Not necessary. It does happen to our SkyActiv-G gasoline engines under cold temperature. Many gasoline engine CX-5 owners don't aware of oil dilution issue during winter time mainly because they don't bother to check oil level in cold weather and simply assume the oil level is fine like in summer time. Once weather is getting warmer, the fuel in diluted oil once again got burned off and oil level go back to normal. See this 8 pages of discussion:That's strictly a diesel issue.
Here's my 2 bits since I'm the one who started this thread.
This issue is only present if you live in a cold climate. Starting and idling the vehicle, longer warm up times, all add to the problem.
I've done a few oil samples and the winter months are terrible (as high as 11% fuel contamination). During the spring/summer the oil does not move up or down and the sample has been tested fine.

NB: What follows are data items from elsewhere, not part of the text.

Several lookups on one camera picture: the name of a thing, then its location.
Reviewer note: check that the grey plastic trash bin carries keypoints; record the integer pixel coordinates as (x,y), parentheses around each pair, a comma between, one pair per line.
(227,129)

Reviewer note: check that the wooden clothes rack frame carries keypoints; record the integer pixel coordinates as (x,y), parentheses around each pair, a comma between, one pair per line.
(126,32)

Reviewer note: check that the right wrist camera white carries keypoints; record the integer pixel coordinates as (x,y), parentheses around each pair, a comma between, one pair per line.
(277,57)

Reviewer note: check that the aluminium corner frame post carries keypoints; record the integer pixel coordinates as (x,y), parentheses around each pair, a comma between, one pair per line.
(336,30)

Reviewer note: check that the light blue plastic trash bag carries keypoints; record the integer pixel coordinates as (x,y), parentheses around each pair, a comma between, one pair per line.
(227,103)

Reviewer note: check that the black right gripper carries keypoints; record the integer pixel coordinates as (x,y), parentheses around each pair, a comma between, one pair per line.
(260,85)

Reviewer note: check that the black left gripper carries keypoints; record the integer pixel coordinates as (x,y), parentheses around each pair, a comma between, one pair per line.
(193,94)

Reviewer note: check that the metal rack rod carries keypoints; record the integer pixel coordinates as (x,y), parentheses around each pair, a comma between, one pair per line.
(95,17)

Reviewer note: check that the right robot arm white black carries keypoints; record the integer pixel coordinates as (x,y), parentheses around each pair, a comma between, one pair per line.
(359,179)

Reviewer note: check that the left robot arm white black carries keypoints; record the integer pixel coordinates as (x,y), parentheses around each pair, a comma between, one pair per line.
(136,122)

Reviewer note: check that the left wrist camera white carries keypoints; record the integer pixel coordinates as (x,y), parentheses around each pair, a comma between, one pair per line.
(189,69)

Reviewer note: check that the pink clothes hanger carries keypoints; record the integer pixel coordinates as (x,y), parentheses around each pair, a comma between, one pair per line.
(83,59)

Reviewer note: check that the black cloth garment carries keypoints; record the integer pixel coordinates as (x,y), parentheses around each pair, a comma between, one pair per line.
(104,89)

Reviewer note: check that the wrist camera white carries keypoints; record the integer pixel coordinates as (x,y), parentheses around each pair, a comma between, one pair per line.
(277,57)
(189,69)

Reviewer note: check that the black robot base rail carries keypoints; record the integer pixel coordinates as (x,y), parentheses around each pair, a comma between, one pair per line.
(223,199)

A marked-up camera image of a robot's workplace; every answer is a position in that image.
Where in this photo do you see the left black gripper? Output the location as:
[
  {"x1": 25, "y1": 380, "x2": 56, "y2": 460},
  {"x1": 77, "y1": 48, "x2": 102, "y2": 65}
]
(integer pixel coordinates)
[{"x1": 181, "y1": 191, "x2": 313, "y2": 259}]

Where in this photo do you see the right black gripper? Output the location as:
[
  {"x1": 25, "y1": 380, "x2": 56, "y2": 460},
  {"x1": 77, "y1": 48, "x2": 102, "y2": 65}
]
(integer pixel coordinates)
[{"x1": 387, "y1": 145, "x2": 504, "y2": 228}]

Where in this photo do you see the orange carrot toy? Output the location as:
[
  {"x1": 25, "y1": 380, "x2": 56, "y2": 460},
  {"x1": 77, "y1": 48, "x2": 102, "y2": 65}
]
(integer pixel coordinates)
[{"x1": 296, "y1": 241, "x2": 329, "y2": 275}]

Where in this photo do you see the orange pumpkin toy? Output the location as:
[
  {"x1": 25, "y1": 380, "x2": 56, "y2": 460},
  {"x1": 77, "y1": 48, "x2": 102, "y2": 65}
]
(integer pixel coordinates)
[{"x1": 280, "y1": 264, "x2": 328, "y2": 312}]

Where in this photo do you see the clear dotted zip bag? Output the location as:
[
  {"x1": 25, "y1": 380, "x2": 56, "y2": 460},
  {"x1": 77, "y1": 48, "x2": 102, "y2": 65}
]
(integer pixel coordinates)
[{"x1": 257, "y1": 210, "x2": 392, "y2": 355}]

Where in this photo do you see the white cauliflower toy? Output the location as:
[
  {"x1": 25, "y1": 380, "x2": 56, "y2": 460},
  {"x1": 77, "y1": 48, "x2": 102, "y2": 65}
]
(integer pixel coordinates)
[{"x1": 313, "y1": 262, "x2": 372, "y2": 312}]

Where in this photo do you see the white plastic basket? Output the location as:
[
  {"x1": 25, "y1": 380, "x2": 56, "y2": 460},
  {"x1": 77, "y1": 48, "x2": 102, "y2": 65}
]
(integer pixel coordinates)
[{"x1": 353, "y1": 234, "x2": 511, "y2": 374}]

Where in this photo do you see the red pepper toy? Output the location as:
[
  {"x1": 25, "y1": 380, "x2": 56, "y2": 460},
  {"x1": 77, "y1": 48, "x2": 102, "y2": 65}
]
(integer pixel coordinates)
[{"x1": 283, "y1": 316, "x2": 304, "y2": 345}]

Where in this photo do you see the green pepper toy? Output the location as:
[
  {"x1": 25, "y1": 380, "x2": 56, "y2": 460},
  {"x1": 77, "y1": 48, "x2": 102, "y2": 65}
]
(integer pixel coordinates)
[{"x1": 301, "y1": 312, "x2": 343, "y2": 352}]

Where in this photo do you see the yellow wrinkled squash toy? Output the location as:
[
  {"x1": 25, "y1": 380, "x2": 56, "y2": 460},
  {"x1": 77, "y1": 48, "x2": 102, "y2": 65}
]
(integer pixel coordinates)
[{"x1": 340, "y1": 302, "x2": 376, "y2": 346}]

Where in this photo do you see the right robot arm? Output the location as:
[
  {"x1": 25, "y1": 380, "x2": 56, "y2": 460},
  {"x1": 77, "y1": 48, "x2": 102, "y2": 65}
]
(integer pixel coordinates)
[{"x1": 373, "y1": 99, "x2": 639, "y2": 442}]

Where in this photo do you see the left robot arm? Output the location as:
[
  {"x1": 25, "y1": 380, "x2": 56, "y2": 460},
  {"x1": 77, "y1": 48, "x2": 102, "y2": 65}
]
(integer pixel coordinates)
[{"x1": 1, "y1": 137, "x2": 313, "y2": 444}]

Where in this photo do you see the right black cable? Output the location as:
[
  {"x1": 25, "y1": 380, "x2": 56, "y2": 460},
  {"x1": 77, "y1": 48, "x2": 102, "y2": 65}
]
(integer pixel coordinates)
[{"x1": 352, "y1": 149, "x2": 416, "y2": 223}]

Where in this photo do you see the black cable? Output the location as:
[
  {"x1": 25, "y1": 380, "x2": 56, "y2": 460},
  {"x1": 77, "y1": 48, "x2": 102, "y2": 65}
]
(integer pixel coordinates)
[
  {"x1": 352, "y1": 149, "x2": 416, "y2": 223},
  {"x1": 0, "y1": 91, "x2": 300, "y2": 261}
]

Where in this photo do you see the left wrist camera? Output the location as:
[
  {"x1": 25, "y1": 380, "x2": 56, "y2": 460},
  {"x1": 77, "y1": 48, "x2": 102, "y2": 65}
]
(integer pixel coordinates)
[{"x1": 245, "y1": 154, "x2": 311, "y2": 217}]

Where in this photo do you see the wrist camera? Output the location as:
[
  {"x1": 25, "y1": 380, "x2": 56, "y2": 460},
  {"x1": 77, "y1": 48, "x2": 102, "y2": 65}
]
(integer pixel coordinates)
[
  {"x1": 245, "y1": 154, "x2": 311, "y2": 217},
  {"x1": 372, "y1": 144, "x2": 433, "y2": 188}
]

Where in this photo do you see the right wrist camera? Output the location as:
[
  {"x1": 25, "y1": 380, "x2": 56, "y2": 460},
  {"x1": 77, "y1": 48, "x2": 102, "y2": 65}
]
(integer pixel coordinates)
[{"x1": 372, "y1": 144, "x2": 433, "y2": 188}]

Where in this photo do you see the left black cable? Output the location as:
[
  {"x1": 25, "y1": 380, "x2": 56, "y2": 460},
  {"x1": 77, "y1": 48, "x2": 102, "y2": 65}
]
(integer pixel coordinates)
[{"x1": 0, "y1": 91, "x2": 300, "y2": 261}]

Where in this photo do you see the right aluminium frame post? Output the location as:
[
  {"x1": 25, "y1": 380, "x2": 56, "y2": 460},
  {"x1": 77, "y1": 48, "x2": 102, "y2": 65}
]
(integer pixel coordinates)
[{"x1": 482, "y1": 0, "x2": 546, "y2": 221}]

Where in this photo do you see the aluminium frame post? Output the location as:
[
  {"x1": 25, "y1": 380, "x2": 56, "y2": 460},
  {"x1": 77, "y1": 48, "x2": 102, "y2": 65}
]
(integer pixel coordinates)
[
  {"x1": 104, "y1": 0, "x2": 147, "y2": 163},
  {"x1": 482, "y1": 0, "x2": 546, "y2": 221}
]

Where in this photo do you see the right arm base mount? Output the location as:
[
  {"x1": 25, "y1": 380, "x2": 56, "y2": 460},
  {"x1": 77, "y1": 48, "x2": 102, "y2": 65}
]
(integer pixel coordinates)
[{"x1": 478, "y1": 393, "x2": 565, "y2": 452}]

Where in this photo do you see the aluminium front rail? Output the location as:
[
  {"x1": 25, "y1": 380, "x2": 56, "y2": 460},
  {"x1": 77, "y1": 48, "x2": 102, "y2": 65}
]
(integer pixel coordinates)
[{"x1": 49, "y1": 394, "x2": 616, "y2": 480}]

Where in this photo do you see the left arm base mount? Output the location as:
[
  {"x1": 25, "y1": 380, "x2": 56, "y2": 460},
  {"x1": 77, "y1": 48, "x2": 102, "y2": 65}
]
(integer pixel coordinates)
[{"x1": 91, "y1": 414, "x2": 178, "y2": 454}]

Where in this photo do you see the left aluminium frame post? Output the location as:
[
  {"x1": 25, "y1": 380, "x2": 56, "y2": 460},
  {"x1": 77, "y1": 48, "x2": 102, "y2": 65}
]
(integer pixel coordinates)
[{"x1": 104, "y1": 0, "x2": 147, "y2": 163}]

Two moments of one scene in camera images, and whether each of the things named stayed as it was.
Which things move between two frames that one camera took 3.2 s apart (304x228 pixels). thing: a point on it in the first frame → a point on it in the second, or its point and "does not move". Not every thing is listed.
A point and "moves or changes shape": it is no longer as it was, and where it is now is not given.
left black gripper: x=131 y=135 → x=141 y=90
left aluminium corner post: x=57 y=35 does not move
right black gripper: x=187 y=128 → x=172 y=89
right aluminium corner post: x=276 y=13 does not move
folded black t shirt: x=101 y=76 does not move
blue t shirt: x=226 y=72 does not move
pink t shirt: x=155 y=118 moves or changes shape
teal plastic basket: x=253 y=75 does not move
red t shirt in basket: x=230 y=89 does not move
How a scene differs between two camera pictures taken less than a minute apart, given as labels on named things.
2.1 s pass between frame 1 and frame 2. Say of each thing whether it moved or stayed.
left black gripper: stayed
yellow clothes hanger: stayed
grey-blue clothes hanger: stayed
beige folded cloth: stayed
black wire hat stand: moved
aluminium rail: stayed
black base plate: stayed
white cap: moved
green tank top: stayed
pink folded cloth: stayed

During the winter, my oil level definitely rises, I have tried blocking part of the rad off. Tried running premium fuel. So far anything I try does not help the problem.
The only fix I found is to NOT check the oil.
You might experience some FD in cold weather or if you are short tripping and not allowing the engine to operate at full temperatures. On average the Mazda engines seem to be better in handling the FD. Obviously the aforementioned Honda 1.5 is a real problem and the turbo may play a part, something we don’t have to worry about.
Yeah plus they contain less oil being tiny 1.5L engines so any fuel getting in means a higher ratio. Isn't like 5-8% within the safety range?
Yeah plus they contain less oil being tiny 1.5L engines so any fuel getting in means a higher ratio. Isn't like 5-8% within the safety range?
Look at the picture of analysis report under Post #1 under https://www.bobistheoilguy.com/forums/ubbthreads.php/topics/4341225/1
Dude only had like 4k miles on oil. If I'm reading this right, over 5% fuel dilution..... yikes!!!
Again thats for Honda's 1.5l turbo. I wonder how mazda's 2.5l T stacks up against the fight of fuel dilution.